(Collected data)
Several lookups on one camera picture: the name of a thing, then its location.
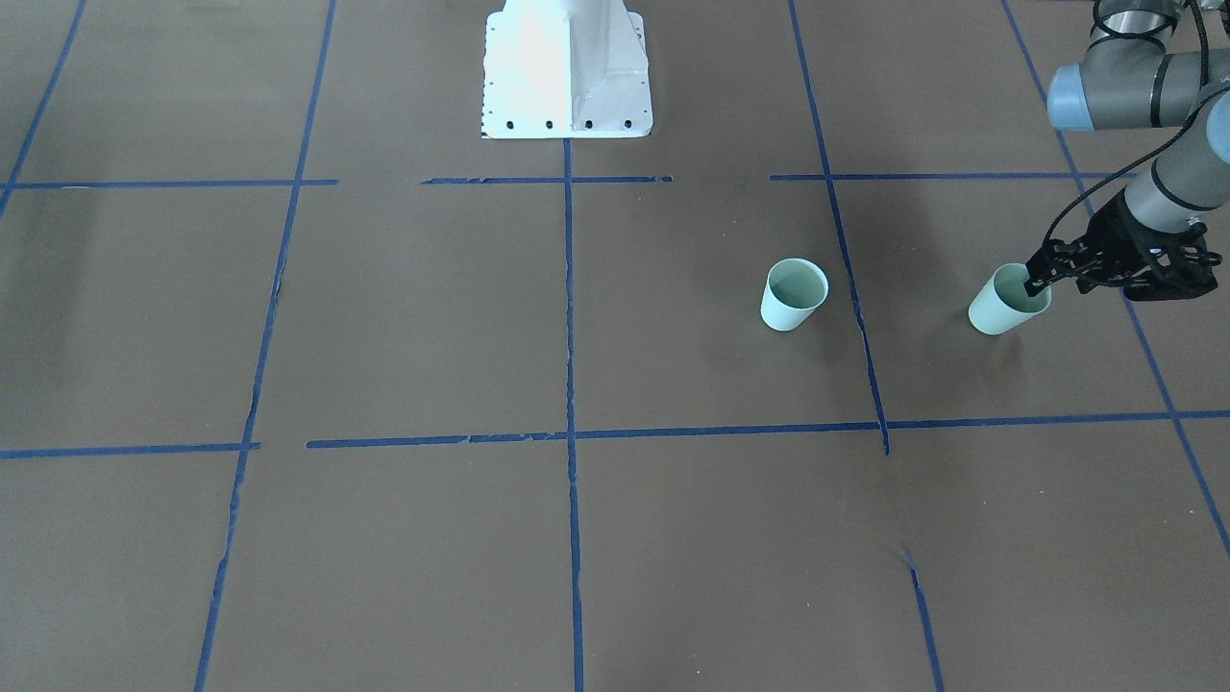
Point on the brown paper table cover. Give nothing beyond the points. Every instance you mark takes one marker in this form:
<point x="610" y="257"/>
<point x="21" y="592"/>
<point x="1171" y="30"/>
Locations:
<point x="309" y="387"/>

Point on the standing mint green cup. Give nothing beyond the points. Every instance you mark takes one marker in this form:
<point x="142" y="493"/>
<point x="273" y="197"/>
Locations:
<point x="793" y="289"/>

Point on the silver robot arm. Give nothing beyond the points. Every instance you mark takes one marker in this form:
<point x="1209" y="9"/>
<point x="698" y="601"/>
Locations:
<point x="1129" y="80"/>

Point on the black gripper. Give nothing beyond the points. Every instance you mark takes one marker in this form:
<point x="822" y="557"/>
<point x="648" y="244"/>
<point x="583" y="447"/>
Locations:
<point x="1112" y="231"/>

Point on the mint green cup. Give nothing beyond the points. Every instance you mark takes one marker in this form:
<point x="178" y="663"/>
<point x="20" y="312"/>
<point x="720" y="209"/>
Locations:
<point x="793" y="289"/>
<point x="1003" y="303"/>

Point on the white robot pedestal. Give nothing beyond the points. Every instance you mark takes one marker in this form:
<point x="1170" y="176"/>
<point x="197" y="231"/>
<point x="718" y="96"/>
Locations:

■ Work instruction ■
Using the records above, find and show each line with the string "points".

■ Your response ■
Point on the brown paper table cover. Give nothing beyond the points. Every instance you mark takes one marker in this form:
Point on the standing mint green cup. Give nothing beyond the points. Every instance you mark takes one marker in this form:
Point on the silver robot arm. Give nothing beyond the points. Every instance you mark takes one marker in this form:
Point on the black gripper. Give nothing beyond the points. Every instance you mark takes one marker in this form:
Point on the mint green cup. Give nothing beyond the points. Every instance you mark takes one marker in this form:
Point on the white robot pedestal. Give nothing beyond the points. Every instance you mark takes one marker in this form:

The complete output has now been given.